**Your objective:** Set out the listing word for word. End with the line that contains "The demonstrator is".

[Supplied data Boundary: Start]

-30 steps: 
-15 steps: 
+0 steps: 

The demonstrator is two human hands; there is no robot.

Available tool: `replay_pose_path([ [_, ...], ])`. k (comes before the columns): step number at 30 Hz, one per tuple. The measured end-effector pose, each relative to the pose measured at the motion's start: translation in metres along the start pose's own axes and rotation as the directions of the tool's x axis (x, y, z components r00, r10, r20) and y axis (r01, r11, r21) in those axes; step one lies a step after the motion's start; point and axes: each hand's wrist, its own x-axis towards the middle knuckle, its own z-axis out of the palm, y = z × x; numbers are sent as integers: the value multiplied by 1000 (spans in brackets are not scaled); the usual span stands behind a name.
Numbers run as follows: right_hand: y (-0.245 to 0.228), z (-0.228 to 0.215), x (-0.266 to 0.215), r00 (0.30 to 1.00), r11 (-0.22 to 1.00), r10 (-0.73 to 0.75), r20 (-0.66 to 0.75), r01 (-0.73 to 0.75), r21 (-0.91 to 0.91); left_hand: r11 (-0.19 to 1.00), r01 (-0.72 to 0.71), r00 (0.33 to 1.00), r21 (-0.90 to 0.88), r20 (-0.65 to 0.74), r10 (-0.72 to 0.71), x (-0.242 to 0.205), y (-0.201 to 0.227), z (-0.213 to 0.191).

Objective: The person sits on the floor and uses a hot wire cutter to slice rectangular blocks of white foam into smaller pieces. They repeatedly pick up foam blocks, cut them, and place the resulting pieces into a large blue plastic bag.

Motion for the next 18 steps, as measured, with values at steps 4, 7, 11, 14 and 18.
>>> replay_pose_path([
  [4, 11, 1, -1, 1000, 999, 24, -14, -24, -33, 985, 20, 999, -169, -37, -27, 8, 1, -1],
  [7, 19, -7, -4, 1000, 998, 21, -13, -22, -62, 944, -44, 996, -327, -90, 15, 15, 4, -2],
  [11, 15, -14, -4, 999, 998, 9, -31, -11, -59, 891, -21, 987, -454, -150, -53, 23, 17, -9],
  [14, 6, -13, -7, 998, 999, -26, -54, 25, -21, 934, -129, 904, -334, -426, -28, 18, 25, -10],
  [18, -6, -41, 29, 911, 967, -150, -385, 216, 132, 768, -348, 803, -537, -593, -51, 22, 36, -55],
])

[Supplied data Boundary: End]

**Result of the task:**
-30 steps: 
-15 steps: 
+0 steps: 

The demonstrator is two human hands; there is no robot.

Nothing remains to be done in this exercise.